Task brief
Find the line in the data below that contains "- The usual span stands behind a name". Return that line and all the lines after it, unchanged.

Data excerpt
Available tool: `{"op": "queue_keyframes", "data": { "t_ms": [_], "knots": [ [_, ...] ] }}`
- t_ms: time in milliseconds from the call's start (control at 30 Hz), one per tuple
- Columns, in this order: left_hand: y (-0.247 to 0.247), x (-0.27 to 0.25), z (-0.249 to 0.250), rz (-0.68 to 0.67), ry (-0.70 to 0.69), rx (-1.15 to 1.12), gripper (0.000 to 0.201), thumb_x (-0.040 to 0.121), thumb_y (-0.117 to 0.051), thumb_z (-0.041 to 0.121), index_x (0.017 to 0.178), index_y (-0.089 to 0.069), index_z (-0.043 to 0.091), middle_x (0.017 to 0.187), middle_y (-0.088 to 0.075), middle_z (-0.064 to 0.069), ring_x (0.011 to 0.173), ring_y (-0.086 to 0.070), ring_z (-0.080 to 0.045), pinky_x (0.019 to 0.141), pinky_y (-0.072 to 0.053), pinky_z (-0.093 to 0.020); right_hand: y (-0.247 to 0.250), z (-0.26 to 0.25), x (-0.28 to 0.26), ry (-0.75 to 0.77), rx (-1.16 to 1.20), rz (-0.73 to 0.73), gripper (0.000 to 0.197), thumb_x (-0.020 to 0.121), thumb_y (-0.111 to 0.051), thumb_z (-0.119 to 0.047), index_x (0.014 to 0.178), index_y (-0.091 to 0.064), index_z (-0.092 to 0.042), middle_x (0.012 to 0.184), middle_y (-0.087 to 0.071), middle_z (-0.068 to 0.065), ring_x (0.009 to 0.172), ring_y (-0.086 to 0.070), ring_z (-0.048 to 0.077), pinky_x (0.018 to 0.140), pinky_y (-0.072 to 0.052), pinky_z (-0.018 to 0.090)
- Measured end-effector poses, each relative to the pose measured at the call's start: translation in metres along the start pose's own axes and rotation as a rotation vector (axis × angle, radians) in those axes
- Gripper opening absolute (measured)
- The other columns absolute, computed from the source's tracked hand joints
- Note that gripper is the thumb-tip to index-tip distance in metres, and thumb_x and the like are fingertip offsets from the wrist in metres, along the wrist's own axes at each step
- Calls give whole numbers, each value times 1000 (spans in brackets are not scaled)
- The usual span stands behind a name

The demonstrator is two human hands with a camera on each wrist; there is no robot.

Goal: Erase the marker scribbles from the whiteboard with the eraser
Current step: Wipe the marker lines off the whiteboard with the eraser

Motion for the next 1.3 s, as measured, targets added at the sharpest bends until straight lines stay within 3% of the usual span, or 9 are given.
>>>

Task output
- The usual span stands behind a name

The demonstrator is two human hands with a camera on each wrist; there is no robot.

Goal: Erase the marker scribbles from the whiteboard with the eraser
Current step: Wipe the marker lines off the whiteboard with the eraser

Motion for the next 1.3 s, as measured, targets added at the sharpest bends until straight lines stay within 3% of the usual span, or 9 are given.
>>>

The exercise is now finished.